Granted, love was blind and all that, and her fate as an unmarried pregnant woman would be harder in the Sixties without a mate, but still.... Hubby suggested she must have believed creepy Neil's account that it was self-defense, etc. But, as far as she knew, the fact remained that her already highly questionable, criminal boyfriend killed her father-- what a basis to start a marriage on...
05-31-2021 11:44 PM
It was cringeworthy when Kimble went back to the house when he should have gotten out of town. But oznell asked her husband WHY? It was because Kimble being Kimble, he went to find proof that the father had given Prine the $500 he had overheard because the daughter refused to believe him at the police station when he told her. And so he does catchbPrine with it and it is only when the daughter sees it for herself that she's done with Prine. So in typical Kimble mode, he put the welfare of others before his own.
.
06-01-2021 08:32 AM
True, true, @Pearlee , and your account is exactly what hubby said to me when I was railing away about Kimble's needless risk! I'm going to have to accept that Kimble is incorrigible (in a good way).
06-01-2021 01:40 PM
@Pearlee - Very true about Kimble. He puts himself at risk to help others
@Oznell - The female characters in the last two episodes shared the same view of themselves. They both thought the poor excuses of men they were involved with, were the best they could get. Especially, like you said, Betty Jo being pregnant had practically no chance of meeting someone else.
06-01-2021 01:53 PM
@twinsister wrote:@Pearlee - Very true about Kimble. He puts himself at risk to help others
@Oznell - The female characters in the last two episodes shared the same view of themselves. They both thought the poor excuses of men they were involved with, were the best they could get. Especially, like you said, Betty Jo being pregnant had practically no chance of meeting someone else.
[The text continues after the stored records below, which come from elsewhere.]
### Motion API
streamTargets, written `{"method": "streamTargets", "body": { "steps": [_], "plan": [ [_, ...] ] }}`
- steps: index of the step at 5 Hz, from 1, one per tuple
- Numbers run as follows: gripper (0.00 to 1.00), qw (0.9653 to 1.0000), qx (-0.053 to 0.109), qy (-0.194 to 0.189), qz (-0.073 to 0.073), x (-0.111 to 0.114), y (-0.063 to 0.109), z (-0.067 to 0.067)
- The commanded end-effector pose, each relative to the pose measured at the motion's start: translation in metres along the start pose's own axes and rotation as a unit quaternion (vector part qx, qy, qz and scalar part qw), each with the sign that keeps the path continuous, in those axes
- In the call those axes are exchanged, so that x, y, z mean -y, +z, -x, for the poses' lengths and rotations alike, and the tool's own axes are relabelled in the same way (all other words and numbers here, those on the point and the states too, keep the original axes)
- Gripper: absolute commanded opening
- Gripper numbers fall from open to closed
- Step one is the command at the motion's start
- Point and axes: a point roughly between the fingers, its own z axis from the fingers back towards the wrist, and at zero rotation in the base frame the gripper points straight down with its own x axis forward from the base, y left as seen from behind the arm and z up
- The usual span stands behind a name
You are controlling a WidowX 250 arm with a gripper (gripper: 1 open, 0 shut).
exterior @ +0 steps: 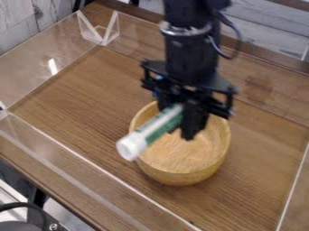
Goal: Remove the green marker from inside the brown bowl and put it on the table
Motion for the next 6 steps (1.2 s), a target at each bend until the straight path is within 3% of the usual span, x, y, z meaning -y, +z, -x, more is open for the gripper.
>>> {"method": "streamTargets", "body": {
  "steps": [1,3,6],
  "plan": [
    [0.0,0.9998,0.02,-0.005,-0.003,-0.027,0.013,0.005],
    [0.0,0.9995,0.031,0.003,-0.005,-0.077,0.019,0.023],
    [0.0,0.9988,0.045,0.015,-0.007,-0.091,0.01,0.021]
  ]
}}
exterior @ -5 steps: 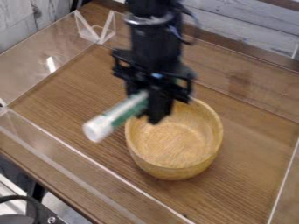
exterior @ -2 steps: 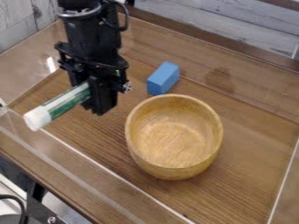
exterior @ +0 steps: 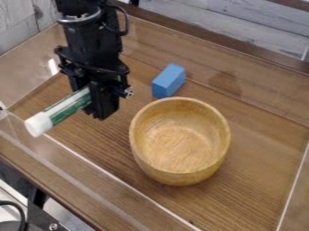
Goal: Remove the green marker from inside the brown bowl and put it on the table
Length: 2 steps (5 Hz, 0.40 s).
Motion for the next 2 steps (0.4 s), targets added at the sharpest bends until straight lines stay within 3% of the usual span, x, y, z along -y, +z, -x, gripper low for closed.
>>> {"method": "streamTargets", "body": {
  "steps": [1,2],
  "plan": [
    [0.0,0.9998,0.018,0.004,-0.005,-0.0058,0.0018,-0.0051],
    [0.0,0.9998,0.019,0.007,-0.007,-0.0095,-0.0031,-0.0072]
  ]
}}
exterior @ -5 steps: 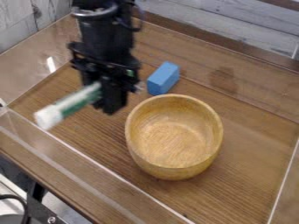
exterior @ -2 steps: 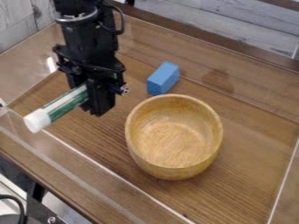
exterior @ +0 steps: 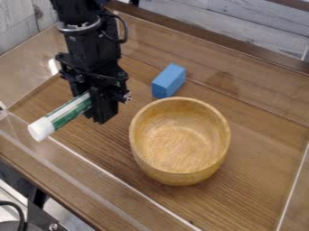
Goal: Remove the green marker from inside the brown bowl and put it on the table
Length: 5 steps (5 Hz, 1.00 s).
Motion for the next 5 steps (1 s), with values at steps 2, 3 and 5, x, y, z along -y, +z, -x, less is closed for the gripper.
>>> {"method": "streamTargets", "body": {
  "steps": [2,3,5],
  "plan": [
    [0.0,0.9998,0.017,0.003,-0.007,-0.007,-0.002,-0.008],
    [0.0,0.9998,0.017,0.003,-0.007,-0.01,-0.008,-0.01],
    [0.0,0.9999,0.015,-0.001,-0.008,-0.012,-0.019,-0.014]
  ]
}}
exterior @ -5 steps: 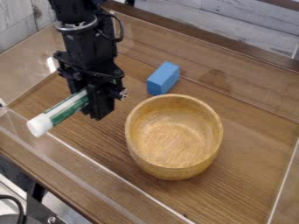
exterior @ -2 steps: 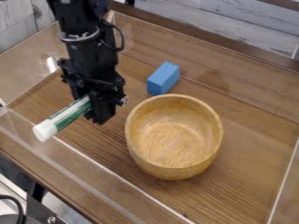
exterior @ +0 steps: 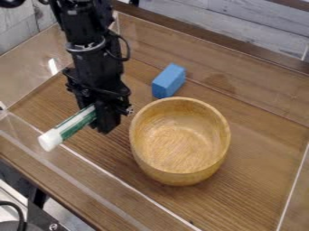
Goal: Remove the green marker from inside the brown bowl and put it on the table
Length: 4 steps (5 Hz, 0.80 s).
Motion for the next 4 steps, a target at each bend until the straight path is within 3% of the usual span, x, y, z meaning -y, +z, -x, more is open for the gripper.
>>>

@twinsister I agree with both your paragraphs above. And in this case as well as many others, what we think is a rather dumb and possibly unbelievable thing Kimble did is what makes him an endearing character that we root for.
06-01-2021 05:31 PM
Very well-put, @twinsister ! Definitely, the last two episodes have the effect of being starkly cautionary tales against glomming on to 'someone, anyone', out of a misplaced sense of inadequacy or desperation....
And Kimble's always such an effective bearer of such a message to the female in question.